Таким образом, дело обстоит вовсе не так, будто буржуазный строй сразу начал с высокой производительности труда, получив ее как естественную придачу к «свободному» труду. Нет, эта производительность труда составляла историческую задачу и, прежде всего, сознательную задачу самих правящих эксплуататоров, руководителей промышленности и государства, администраторов и техников, которые эту задачу разрешали в течение десятков лет путем применения десятков и сотен средств, путем премий и репрессий, просвещения и обмана, путем мобилизации ангелов, архангелов, тюремщиков и палачей. И для Советской Республики производительность труда не есть голая формула, секрет которой нужно угадать, а грандиозная практическая задача, которую нужно на опыте разрешить. С нашей стороны – со стороны строителей нового общества, – также требуется система комбинированного воздействия на организацию труда и на трудящихся. Разумеется, мы не можем быть, подобно буржуазии, поставлены в необходимость что-либо скрывать от масс, не говоря уж о том, чтоб их обманывать: мы организуем труд в интересах трудящихся. Но и социалистическому обществу – так же, как и буржуазному – высокая производительность труда не дается сама собой. И мы стоим перед необходимостью применения сложнейшей системы средств и методов – агитационных, организационных, поощрительных и карательных – для того чтобы повышать производительность труда на тех «принудительных», т.-е. плановых, а не вольных рыночных основах, на которых строится все наше хозяйство. Поэтому когда кто-нибудь говорит, что военный труд как принудительный непроизводителен, то он бьет этим гораздо дальше, чем метил.

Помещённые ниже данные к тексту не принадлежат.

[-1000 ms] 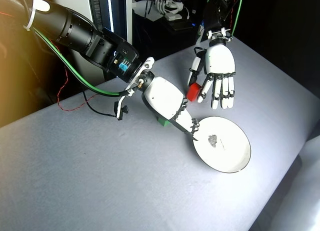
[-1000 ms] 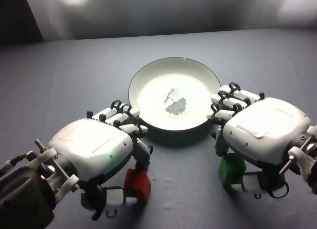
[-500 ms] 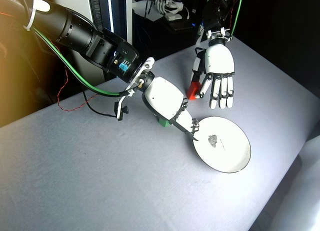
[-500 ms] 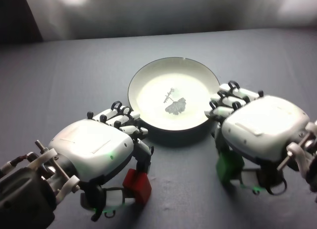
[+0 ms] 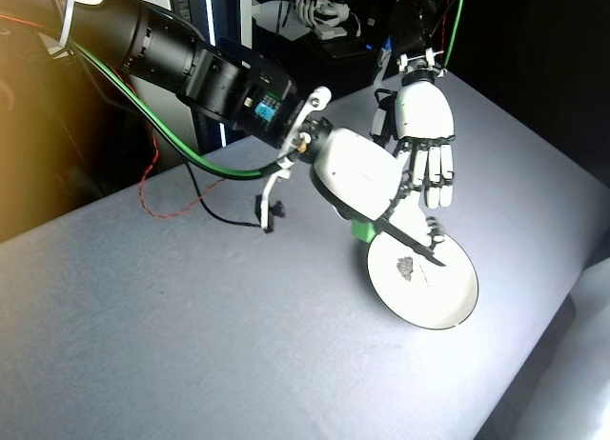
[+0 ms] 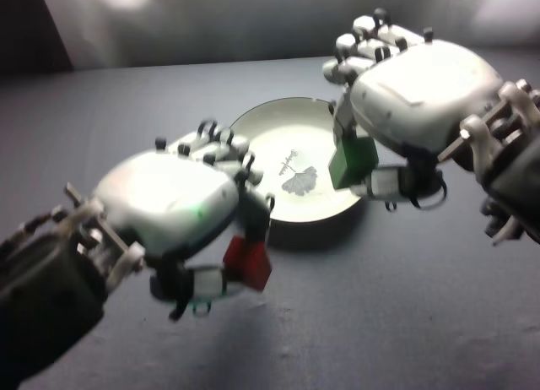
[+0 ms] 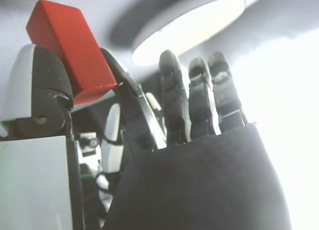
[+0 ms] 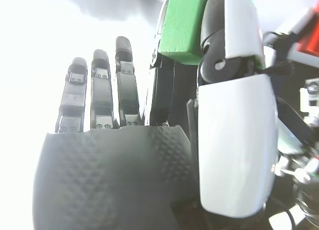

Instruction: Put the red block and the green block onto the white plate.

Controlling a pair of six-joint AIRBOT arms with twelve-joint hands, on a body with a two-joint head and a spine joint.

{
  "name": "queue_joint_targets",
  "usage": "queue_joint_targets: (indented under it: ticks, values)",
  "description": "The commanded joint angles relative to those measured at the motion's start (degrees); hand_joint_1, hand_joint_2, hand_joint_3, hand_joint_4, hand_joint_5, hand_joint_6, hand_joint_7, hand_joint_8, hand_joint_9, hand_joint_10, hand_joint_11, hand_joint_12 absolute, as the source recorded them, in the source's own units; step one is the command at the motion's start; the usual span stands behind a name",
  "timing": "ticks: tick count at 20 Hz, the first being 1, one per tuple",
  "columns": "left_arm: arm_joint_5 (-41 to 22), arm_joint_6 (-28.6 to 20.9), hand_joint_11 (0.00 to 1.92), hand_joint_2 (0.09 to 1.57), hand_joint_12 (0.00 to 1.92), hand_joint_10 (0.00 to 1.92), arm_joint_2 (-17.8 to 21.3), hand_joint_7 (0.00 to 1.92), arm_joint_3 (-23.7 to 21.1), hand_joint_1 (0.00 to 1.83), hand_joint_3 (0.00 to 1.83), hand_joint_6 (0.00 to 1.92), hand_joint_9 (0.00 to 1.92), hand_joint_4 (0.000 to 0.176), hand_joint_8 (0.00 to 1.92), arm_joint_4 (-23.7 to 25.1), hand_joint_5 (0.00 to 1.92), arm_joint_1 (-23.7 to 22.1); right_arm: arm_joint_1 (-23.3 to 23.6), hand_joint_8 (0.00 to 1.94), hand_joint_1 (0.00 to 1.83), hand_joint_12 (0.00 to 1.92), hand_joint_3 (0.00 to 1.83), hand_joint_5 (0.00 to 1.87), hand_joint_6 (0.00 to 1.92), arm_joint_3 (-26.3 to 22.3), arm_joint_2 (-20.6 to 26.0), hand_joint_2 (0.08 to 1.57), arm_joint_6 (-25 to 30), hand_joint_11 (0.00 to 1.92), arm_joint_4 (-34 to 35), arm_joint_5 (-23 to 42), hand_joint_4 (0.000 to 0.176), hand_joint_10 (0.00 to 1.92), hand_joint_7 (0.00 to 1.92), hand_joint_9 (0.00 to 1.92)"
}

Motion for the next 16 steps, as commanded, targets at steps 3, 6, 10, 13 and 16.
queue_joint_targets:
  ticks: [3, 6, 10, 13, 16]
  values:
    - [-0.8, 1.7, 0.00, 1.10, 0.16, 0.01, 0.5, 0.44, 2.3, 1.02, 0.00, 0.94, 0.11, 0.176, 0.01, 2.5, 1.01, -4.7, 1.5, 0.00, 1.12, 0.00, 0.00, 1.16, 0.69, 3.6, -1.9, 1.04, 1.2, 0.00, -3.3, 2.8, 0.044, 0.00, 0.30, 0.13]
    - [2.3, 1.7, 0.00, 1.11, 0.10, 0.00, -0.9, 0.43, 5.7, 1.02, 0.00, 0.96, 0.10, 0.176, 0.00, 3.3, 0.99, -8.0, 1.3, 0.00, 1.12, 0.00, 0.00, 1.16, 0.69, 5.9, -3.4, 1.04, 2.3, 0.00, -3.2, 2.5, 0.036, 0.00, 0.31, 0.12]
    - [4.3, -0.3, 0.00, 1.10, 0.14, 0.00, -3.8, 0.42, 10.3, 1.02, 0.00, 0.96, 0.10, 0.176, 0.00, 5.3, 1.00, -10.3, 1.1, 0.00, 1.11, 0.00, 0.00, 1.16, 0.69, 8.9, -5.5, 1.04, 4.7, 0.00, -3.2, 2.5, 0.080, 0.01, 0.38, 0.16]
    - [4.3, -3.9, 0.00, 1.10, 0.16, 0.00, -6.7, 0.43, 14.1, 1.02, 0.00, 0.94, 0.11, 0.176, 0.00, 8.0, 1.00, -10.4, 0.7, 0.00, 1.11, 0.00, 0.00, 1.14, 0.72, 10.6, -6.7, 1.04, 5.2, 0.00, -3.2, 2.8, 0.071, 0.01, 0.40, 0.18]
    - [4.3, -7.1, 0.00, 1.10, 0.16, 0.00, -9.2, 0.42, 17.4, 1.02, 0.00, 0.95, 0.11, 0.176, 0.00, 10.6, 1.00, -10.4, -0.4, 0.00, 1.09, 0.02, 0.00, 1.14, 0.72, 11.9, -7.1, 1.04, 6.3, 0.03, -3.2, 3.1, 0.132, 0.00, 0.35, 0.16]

Если это либерал, мы просто прогоним его; но если это искренний социалист, который не понимает смысла переживаемой эпохи, мы ему скажем: ты говоришь, что принудительный труд вообще непроизводителен, на самом же деле ты хочешь сказать, что мы пока еще не достигли больших результатов в деле социалистической организации труда, что мы еще школьники в этой области, что нам еще предстоит проделать много опытов и ошибок.